ECLI:NL:RBHAA:2011:BP7629
Rechtbank Haarlem
- Eerste aanleg - enkelvoudig
- F.J.P. Veenhof
- Rechtspraak.nl
Beëindiging van een overeenkomst voor kinderopvang en de gevolgen van opzegtermijnen
In deze zaak hebben [eiser] en [eiseres] hun overeenkomst met Kindergarden Nederland B.V. voor kinderopvang met onmiddellijke ingang opgezegd. De kantonrechter oordeelt dat het niet onaanvaardbaar is dat Kindergarden hen aan de opzegtermijn van twee maanden houdt. De feiten van de zaak zijn als volgt: partijen hebben een overeenkomst gesloten waarin is bepaald dat tussentijdse opzegging met een termijn van twee maanden kan plaatsvinden. Op 16 april 2010 hebben [eiseres] en de leidsters van Kindergarden een gesprek gehad over hun onvrede met de gang van zaken.
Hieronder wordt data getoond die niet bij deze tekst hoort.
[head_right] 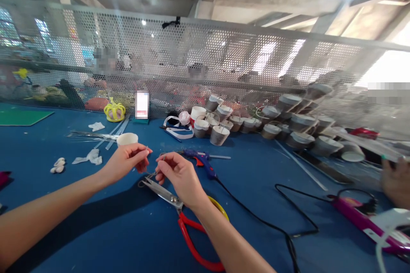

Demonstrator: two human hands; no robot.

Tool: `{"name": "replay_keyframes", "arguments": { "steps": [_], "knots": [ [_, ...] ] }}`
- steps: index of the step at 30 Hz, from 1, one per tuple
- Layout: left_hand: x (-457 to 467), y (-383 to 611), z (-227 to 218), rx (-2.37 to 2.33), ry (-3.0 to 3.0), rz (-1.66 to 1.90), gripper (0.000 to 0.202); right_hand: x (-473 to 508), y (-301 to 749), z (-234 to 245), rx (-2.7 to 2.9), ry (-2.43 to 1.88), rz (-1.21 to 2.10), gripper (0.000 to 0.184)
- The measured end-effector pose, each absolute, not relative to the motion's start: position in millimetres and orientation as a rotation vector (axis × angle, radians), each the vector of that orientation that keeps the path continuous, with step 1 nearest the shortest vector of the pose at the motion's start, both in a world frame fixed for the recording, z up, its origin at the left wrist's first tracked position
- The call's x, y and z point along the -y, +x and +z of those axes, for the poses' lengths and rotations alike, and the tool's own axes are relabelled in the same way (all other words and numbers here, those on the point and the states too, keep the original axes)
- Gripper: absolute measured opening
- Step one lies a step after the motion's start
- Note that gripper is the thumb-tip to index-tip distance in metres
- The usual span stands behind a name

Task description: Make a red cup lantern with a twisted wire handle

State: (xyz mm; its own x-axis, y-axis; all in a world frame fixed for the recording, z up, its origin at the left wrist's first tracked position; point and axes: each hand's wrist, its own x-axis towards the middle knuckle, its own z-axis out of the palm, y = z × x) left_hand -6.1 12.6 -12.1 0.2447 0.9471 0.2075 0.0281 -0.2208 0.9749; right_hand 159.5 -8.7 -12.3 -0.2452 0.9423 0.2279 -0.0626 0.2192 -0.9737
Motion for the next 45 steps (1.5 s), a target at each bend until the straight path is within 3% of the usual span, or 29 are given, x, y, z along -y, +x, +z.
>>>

Vervolgens heeft de vestigingsmanager op 19 april 2010 [eiseres] op een onvriendelijke manier benaderd, wat leidde tot de onmiddellijke opzegging van de overeenkomst door [eiser] en [eiseres]. Kindergarden heeft de opzegging niet geaccepteerd en heeft de opzegtermijn in acht genomen, wat resulteerde in een vordering van €1.564,00 voor onbetaalde facturen. De kantonrechter heeft de vordering van Kindergarden toegewezen, omdat de omstandigheden niet zodanig waren dat het onredelijk was om de opzegtermijn te handhaven. De rechter bevestigt het verstekvonnis van 22 september 2010, waarin de vordering van Kindergarden werd toegewezen, en veroordeelt [eiser] en [eiseres] in de kosten van de verzetprocedure.